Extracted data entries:
▽

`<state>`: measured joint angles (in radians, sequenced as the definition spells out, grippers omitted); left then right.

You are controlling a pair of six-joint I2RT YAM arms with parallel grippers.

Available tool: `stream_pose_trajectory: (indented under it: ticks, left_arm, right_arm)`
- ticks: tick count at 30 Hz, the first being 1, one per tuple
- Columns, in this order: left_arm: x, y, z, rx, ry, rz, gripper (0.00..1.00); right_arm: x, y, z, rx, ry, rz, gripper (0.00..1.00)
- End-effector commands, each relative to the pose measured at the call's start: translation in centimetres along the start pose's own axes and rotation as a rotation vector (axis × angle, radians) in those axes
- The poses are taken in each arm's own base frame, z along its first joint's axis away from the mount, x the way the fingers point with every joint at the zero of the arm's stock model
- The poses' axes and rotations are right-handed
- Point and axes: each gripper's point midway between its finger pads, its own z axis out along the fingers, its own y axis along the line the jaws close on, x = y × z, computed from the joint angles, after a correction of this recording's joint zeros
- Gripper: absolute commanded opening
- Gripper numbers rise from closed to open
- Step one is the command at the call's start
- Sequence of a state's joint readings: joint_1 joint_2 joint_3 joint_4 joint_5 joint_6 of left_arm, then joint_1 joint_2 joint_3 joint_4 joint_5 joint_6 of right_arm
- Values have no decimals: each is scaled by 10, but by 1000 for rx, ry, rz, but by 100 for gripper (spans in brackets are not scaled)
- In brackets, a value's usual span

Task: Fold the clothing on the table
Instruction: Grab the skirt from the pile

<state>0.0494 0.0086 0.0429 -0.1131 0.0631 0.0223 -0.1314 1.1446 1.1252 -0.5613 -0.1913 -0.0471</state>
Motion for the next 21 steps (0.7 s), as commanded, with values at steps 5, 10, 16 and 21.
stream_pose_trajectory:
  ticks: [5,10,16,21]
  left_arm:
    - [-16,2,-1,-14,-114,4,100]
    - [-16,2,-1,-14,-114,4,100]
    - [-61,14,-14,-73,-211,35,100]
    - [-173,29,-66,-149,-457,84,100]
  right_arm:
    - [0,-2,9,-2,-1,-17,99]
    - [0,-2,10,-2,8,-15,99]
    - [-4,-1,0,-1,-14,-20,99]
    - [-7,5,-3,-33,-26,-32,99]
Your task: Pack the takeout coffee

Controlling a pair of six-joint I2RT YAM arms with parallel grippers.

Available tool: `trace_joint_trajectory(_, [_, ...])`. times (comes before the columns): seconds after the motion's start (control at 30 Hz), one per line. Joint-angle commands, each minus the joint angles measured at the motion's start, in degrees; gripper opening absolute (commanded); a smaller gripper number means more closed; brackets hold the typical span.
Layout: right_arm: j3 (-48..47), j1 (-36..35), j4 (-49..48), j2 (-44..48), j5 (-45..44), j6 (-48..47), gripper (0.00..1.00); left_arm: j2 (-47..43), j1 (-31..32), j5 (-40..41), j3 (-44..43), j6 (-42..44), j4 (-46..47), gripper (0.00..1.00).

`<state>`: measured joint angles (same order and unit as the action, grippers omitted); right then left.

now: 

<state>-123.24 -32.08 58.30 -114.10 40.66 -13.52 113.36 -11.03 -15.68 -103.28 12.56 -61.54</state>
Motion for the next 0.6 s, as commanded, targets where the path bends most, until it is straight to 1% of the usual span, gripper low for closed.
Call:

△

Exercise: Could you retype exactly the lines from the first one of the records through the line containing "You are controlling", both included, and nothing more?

Answer area:
`<state>`: measured joint angles (in radians, sequenced as the definition spells out, grippers omitted); left then right.

You are controlling a pair of six-joint I2RT YAM arms with parallel grippers.

The exercise has now been completed.